BRIEF:
Tally the lines below containing "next" and report only the total.

STORED DATA:

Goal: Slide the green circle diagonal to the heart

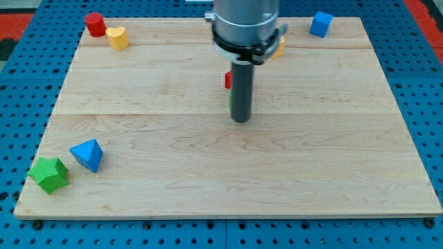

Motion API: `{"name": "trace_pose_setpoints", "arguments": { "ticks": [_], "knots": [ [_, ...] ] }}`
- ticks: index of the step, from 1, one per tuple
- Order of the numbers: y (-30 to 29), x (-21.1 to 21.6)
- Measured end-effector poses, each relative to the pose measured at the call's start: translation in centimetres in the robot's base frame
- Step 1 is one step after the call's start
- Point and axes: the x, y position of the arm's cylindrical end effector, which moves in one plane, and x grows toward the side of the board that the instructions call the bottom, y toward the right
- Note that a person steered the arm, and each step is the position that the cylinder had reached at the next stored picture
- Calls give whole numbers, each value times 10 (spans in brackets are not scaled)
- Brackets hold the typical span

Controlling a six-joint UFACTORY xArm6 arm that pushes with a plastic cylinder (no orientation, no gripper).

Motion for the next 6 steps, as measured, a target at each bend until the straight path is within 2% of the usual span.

TASK OUTPUT:
2